## Work order
Read through the data and report every line in which the word "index" occurs.

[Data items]

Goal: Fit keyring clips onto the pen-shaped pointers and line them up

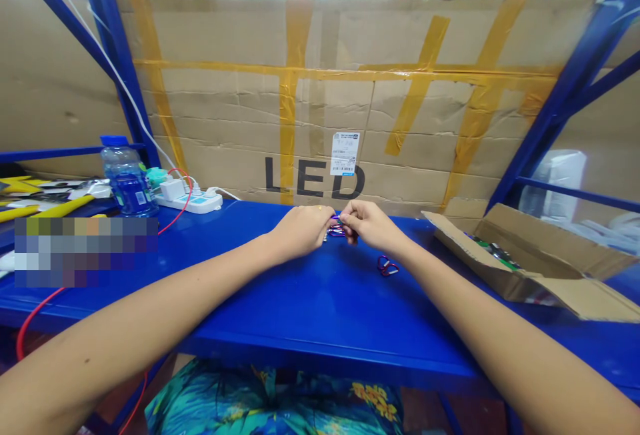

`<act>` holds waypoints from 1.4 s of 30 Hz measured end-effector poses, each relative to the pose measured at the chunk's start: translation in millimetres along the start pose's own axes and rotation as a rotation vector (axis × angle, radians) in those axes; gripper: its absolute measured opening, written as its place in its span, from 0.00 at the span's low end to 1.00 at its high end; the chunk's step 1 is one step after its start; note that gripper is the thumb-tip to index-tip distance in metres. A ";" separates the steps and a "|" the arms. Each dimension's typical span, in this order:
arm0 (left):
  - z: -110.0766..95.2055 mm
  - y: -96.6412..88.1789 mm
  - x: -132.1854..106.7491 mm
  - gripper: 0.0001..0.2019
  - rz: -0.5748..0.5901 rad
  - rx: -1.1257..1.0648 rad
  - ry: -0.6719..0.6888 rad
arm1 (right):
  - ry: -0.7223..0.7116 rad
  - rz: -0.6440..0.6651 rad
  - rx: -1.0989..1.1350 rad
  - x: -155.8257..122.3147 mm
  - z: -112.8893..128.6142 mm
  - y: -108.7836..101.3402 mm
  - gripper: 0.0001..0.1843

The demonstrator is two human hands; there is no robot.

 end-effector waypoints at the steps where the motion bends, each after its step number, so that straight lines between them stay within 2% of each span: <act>1: 1.1 -0.5 0.9 0.13 0.000 0.000 -0.017 | 0.000 0.000 -0.011 0.5 1.2 -0.9 0.09; 4: 4.4 -3.7 3.8 0.12 -0.006 -0.012 -0.074 | -0.025 -0.005 -0.224 2.4 5.8 -12.0 0.09; 7: 7.9 -9.1 5.8 0.12 -0.033 -0.024 -0.107 | -0.027 0.004 -0.706 3.3 6.6 -33.4 0.11; 10: 12.9 -12.8 6.4 0.12 -0.056 -0.036 -0.136 | 0.148 0.195 -1.056 -0.8 -5.9 -49.6 0.15; 12: 15.4 -12.8 6.2 0.12 -0.051 -0.037 -0.150 | 0.290 0.308 -1.125 -5.9 -15.3 -55.2 0.15; 15: 15.6 -10.9 5.8 0.12 -0.035 -0.035 -0.144 | 0.362 0.374 -1.089 -10.5 -22.6 -53.6 0.15; 21: 11.8 -8.5 5.5 0.13 -0.028 -0.032 -0.115 | 0.314 0.357 -0.998 -9.4 -28.3 -44.2 0.16; 25: 12.2 -7.5 4.9 0.12 -0.028 -0.038 -0.110 | 0.207 0.330 -1.017 -6.3 -25.9 -33.5 0.10; 29: 13.1 -5.6 3.9 0.12 -0.021 -0.030 -0.114 | 0.085 0.387 -0.938 -14.1 -13.8 -8.7 0.01; 33: 11.9 -4.3 3.3 0.12 -0.004 -0.025 -0.106 | -0.002 0.478 -0.877 -26.6 -3.2 12.9 0.05; 38: 10.2 -4.6 3.0 0.11 0.007 -0.027 -0.100 | -0.111 0.372 -0.766 -20.0 -1.6 12.8 0.09; 40: 9.0 -4.0 2.7 0.11 0.016 -0.037 -0.086 | -0.043 0.351 -0.576 -15.0 -6.7 8.7 0.07; 42: 7.6 -3.1 2.1 0.11 0.023 -0.053 -0.065 | 0.112 0.359 -0.331 -12.4 -13.9 5.6 0.04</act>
Point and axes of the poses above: each hand's wrist, its own x-axis towards the middle knuckle, its own y-axis out of the palm, z = x × y, the point moved 5 cm from there along x, towards the middle knuckle, and after that the axes turned 11 degrees about -z, right-handed, at the moved point
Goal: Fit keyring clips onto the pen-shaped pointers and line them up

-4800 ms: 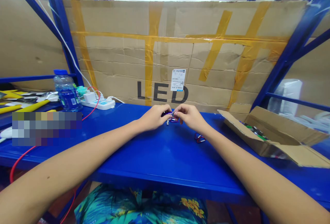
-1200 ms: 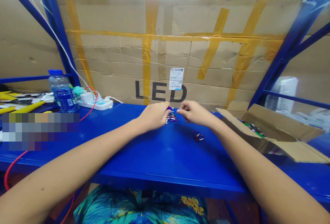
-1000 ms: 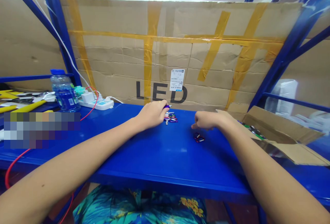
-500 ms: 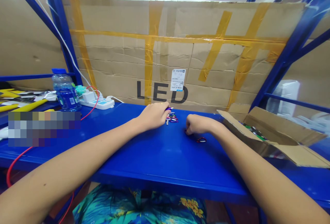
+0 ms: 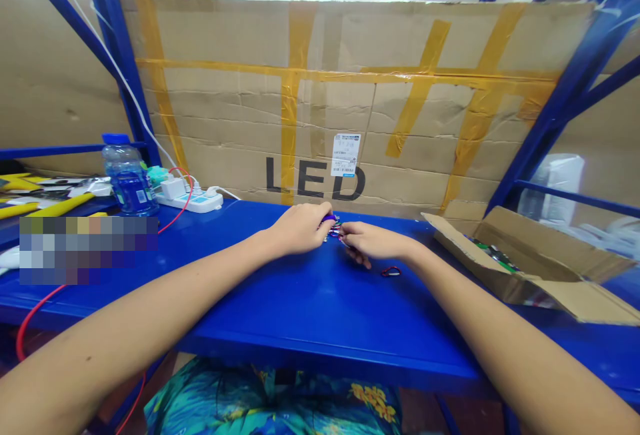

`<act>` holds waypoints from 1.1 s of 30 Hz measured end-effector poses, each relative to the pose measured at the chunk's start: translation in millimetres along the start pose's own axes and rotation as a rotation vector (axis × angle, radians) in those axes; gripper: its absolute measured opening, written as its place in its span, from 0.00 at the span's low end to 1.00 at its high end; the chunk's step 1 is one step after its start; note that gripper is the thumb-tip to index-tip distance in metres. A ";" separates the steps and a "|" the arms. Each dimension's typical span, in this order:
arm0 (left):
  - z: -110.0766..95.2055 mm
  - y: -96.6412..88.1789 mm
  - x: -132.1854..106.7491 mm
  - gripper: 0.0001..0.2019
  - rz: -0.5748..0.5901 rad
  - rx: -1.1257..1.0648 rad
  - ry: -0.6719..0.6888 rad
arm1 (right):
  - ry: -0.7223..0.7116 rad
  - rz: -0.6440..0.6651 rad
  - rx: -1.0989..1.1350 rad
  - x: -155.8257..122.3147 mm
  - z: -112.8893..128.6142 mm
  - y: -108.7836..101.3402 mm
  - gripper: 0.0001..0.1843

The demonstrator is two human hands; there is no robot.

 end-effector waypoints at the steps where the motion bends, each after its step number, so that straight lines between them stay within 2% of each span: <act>1: -0.7 0.5 -0.4 0.11 0.002 -0.009 0.013 | 0.045 0.014 0.127 0.6 -2.4 -0.4 0.04; 4: -2.0 2.0 -1.6 0.10 0.009 -0.032 0.045 | 0.096 0.009 0.431 0.9 -2.7 -1.8 0.08; 7: -3.6 4.0 -2.7 0.11 0.026 -0.074 0.082 | 0.127 0.068 0.638 -0.7 0.9 2.0 0.08; 11: -6.9 6.3 -3.4 0.08 0.046 -0.122 0.157 | 0.168 0.203 0.800 -4.5 5.8 7.0 0.10; 14: -5.6 3.8 -1.3 0.06 -0.006 -0.199 0.143 | 0.149 0.268 0.867 -7.8 10.1 4.4 0.10; 19: -0.2 1.6 2.3 0.07 -0.055 -0.362 0.043 | 0.063 0.201 0.827 -7.9 14.3 -1.1 0.09; 24: 3.4 2.8 1.9 0.07 -0.080 -0.321 0.008 | 0.008 0.038 0.731 -2.7 14.8 0.9 0.11; 33: 3.9 5.7 1.8 0.07 -0.018 -0.272 0.072 | -0.003 -0.082 0.613 1.5 13.0 4.6 0.11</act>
Point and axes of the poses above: each hand's wrist, its own x-axis towards the middle knuckle, its own y-axis out of the palm, z = x × y, the point moved 5 cm from there along x, towards the middle knuckle, and after that the axes turned 11 degrees about -z, right-handed, at the moved point
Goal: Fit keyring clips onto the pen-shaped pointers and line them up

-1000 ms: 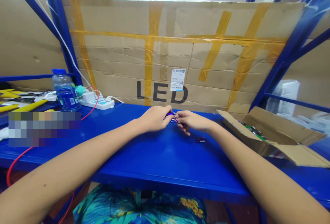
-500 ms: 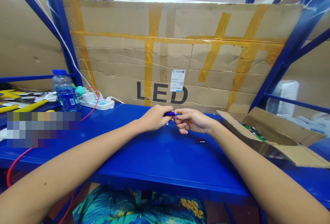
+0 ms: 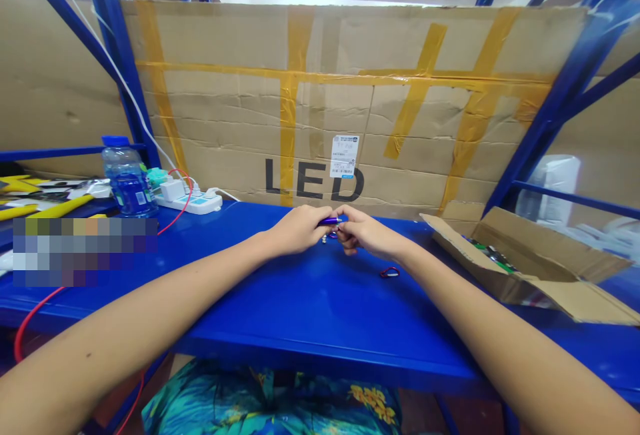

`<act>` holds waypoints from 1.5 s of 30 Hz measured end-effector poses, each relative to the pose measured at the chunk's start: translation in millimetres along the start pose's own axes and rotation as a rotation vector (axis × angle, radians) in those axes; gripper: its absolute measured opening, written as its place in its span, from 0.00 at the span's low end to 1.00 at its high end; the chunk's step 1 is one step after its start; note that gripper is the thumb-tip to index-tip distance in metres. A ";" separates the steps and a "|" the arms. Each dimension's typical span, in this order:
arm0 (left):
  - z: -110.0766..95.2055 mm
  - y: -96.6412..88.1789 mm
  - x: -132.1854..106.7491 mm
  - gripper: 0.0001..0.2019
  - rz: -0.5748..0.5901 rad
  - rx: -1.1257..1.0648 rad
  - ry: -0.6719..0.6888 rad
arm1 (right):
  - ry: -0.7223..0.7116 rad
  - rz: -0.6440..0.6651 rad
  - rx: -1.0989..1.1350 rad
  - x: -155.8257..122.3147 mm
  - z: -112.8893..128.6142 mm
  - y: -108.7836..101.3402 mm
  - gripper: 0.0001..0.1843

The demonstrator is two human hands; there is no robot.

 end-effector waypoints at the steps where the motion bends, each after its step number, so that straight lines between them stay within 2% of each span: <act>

## Solution to the problem
`<act>` holds waypoints from 1.4 s of 30 Hz measured end-effector poses, each relative to the pose measured at the chunk's start: translation in millimetres along the start pose's own axes and rotation as a rotation vector (axis × angle, radians) in those axes; gripper: its absolute measured opening, written as its place in its span, from 0.00 at the span's low end to 1.00 at its high end; the chunk's step 1 is one step after its start; note that gripper is the thumb-tip to index-tip distance in metres. A ";" separates the steps and a "|" the arms. Each dimension's typical span, in this order:
`<act>` holds waypoints from 1.1 s of 30 Hz measured end-effector poses, each relative to the pose measured at the chunk's start: translation in millimetres along the start pose's own axes and rotation as a rotation vector (axis × angle, radians) in those axes; gripper: its absolute measured opening, written as its place in its span, from 0.00 at the span's low end to 1.00 at its high end; the chunk's step 1 is one step after its start; note that gripper is the thumb-tip to index-tip distance in metres. A ";" separates the steps and a "|" the arms. Each dimension's typical span, in this order:
`<act>` holds waypoints from 1.5 s of 30 Hz measured end-effector poses, each relative to the pose measured at the chunk's start: translation in millimetres along the start pose's own axes and rotation as a rotation vector (axis × angle, radians) in those axes; gripper: its absolute measured opening, written as its place in its span, from 0.00 at the span's low end to 1.00 at its high end; the chunk's step 1 is one step after its start; note that gripper is the thumb-tip to index-tip distance in metres. A ";" separates the steps and a "|" the arms. Each dimension's typical span, in this order:

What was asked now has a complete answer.